Gastank droht zu explodieren

Während zwei Feuerwehrleute am Hydranten die Wasserzufuhr sicherstellen, wird im Einsatzleitwagen koordiniert. Fotos: Laibach

 

REIMENROD - Als es am vergangenen Samstag bei den Reimenrödern an der Tür klingelt, sind es nicht der Postbote oder Besucher, sondern es sind Feuerwehrmänner und -frauen, die die Bürger während einer Übung im Rahmen des Stadtfeuerwehrtages aus ihren Häusern evakuieren.
Kurz nach 14 Uhr schrillt die Sirene, Melder piepsen, die ersten Männer kommen angerannt: An einer Hecke brennt Gerümpel. Schon nach wenigen Minuten rücken die Feuerwehrmänner aus Reimenrod aus. Doch als sie an der Einsatzstelle ankommen, ist das Feuer bereits auf das benachbarte Holzhaus übergegriffen. Die Leitstelle alarmiert die anderen Wehren aus Grebenau nach, zudem trifft kurze Zeit später der Einsatzleitwagen 2 des Vogelsbergkreises ein. Diese technische Einsatzleitung koordiniert den gesamten Einsatz, bestimmt das weitere Vorgehen und gibt dies an die verschiedenen Abschnittsleiter weiter. Und dann muss alles ganz schnell gehen: Neben dem Haus, das mittlerweile im Vollbrand steht, befindet sich ein frei stehender Gastank.
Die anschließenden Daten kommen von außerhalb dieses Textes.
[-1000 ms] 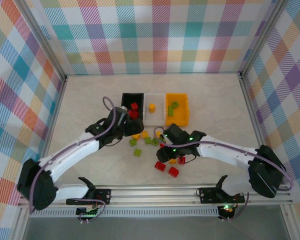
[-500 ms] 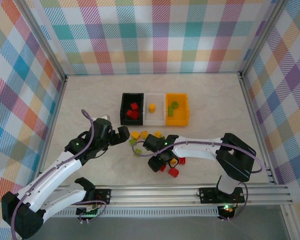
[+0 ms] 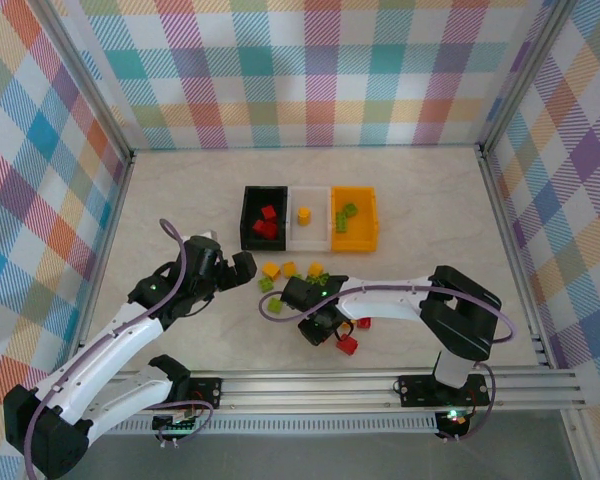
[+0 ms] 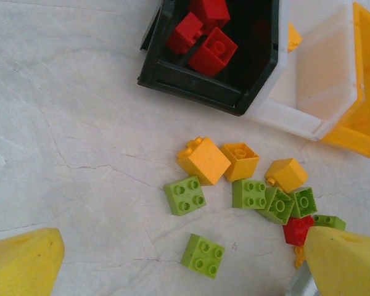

Er droht zu explodieren.
 
"Das ist ein Szenario, das hier in Reimenrod gut möglich ist. Viele Bürger verfügen noch über einen separaten Gastank neben dem Haus", erklärt Stadtbrandinspektor Michael Jahnel.
Drei Einsatzabschnitte wurden gebildet: Brandbekämpfung, Evakuierung und Betreuung der Evakuierten. Denn es steht sofort fest: 85 Anwohner aus Reimenrod müssen in einem Radius von 200 Metern evakuiert werden und ihre Häuser schnellstmöglich verlassen.
 
Zahlreiche Männer und Frauen aus den Grebenauer Feuerwehren marschierten von Haus zu Haus, klingelten bei den Bewohnern und forderten sie auf, ihr Haus zu verlassen. Mehr als 40 Bürger verließen für die Übung ihre Häuser und wurden zum Betreuungsplatz am Dorfgemeinschaftshaus gebracht, wo sie sich registrieren lassen mussten und mit Essen und Trinken versorgt wurden. Das Zelt am Dorfgemeinschaftshaus füllte sich allmählich.
Währenddessen kühlten die anderen Feuerwehrmänner und -frauen den Gastank, um ein Detonieren zu verhindern. Dazu errichteten sie aus sicherer Entfernung Wasserwerfer.
Durch starken Funkenflug mussten die Einsatzkräfte zudem weitere Brandstellen an bewachsenen Hängen löschen. Ein Übergreifen des Feuers auf benachbarte Gebäude musste verhindert werden.
 
"Wir sind überaus zufrieden mit dieser Übung. Vor allem konnten wir vieles für den Ernstfall mitnehmen - und wissen auch, wo wir vielleicht noch etwas üben müssen", sagte Stadtbrandinspektor Michael Jahnel bei der Übungsnachbesprechung, an der auch die evakuierten Bewohner teilnahmen. Insgesamt waren 62 Einsatzkräfte aus den Feuerwehren der Stadt Grebenau im Einsatz sowie der Einsatzleitwagen mit einer Besetzung von sechs Einsatzkräften.